Mount TanigawaJe poursuis mes explorations de charmants villages de montagne japonais, injustement méconnus des guides touristiques, et avance à un rythme incroyablement lent. Je dors sur des parkings à l'abri des regards, au milieu des montagnes et à proximité de rivières d'un bleu splendide. La délicatesse, la politesse infinie, le calme, le respect ainsi que la serviabilité des Japonais me frappe en permanence. Ils m'abordent régulièrement avec le sourire pour savoir comment je me suis retrouvé à visiter ces lieux peu touristiques, et semblent à la fois intrigués et réjouis de me voir découvrir leur pays de façon aussi inhabituelle. Je passe deux jours à la station thermale de Kusatsu Onsen, dans la préfecture de Gunma, au nord-ouest de Tokyo, et profite des sources thermales sulfurées éparpillées à plusieurs endroits de la ville. J'ai l'impression d'être détaché de la réalité, de la vraie vie, et en même temps, que le champ des possibles est ouvert à l'infini. Mon entourage ne manque pas de me faire régulièrement des piqûres de rappel : "le retour va être dur". Je choisis de profiter de ma liberté et de faire ce dont j'ai envie, même si ce n'est que pour un court instant. Pour le reste, on verra plus tard.
"Is there no rest?" "Harmonious motion is divine repose."—Henry James Slack. Au moyen d'une introspection, je me confronte à la réalité de souvenirs passés de toutes les personnes que j'ai à un moment ou à un autre de ma vie envié voire jalousé, à qui je n'ai pu m'empêcher de me comparer, à travers ma perception d'incomplétude, sous prétexte qu'elles paraissaient joviales, dynamiques, charismatiques, cultivées, sociables, vives d'esprit, douées, déterminées, épanouies, pleines d'assurance et de personnalité, de certitudes et de réussite, et que tout dans la vie semblait leur sourire. Et si moi, sensible, maladroit, lent à la détente et perpétuellement dans la lune, moi qui hésite et cogite lorsque d'autres foncent, me tient à l'écart pendant qu'eux se mettent en avant, crame au soleil tandis qu'eux bronzent, et échoue là où eux réussissent sans effort, et si mon parcours de vie n'était pas supposé ressembler à celui du commun des hommes?

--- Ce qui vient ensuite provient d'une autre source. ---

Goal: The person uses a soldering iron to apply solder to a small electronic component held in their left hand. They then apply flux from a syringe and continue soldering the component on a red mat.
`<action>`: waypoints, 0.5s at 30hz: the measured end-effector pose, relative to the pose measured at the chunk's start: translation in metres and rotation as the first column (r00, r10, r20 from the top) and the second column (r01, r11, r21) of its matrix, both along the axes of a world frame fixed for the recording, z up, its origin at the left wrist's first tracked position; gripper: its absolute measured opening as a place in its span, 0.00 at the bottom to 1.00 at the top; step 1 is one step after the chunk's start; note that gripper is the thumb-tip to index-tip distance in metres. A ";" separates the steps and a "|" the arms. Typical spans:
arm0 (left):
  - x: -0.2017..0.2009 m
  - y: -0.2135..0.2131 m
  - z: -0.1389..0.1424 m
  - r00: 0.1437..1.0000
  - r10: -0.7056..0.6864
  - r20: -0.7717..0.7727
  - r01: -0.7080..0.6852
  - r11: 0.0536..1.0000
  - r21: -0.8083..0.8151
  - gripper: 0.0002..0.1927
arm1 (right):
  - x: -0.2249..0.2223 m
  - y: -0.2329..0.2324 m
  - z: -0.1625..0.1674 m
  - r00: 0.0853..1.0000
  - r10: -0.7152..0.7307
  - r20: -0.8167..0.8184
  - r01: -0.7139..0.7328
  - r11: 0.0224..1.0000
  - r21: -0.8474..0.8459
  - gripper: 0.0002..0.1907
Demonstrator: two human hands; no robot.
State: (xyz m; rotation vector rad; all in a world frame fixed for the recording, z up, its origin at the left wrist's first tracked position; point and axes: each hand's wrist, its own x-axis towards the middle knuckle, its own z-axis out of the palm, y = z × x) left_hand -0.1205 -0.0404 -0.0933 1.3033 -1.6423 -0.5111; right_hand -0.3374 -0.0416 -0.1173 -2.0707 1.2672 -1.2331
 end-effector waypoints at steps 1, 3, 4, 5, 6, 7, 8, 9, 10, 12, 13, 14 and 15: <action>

"You have peace", the old woman said, "when you make it with yourself."—Mitch Albom. Je me retrouve par hasard dans les Alpes japonaises à Takayama, surnommée la “Petite Kyoto” en raison de ses ruelles traditionnelles tracées en damier et ses maisons en bois. Je visite plusieurs temples et, sur les conseils d'une jeune employée de l'office de tourisme, me rends dans un restaurant pour manger les meilleurs sushis de toute ma vie. Je fais la connaissance sur Grindr avec un Japonais qui me propose de m'emmener dans des sources d'eaux chaudes naturelles en plein air. Curieux de rencontrer des locaux et friand de nouvelles expériences, j'accepte volontiers. Sur la route, il me confie qu'il est marié. Silencieux, détaché face à cet aveu, le regard perdu à travers la vitre de la voiture, je choisis de vivre sans expectative, en cohérence avec mes valeurs, et de me laisser porter au gré du vent, en toute quiétude. Au milieu de la neige, en pleine nuit, sous un ciel étoilé, je découvre l’incroyable sensation que procure la chaleur du bain mêlée à l'air vivifiant des montagnes. À l'issue de notre baignade nocturne, il me dépose non loin de mon véhicule, et je le remercie de m'avoir fait découvrir ce lieu féerique. Le temps d'une soirée, nous avons trouvé l'un dans l'autre un écho à nos envies d'évasion, d'échappée lointaine.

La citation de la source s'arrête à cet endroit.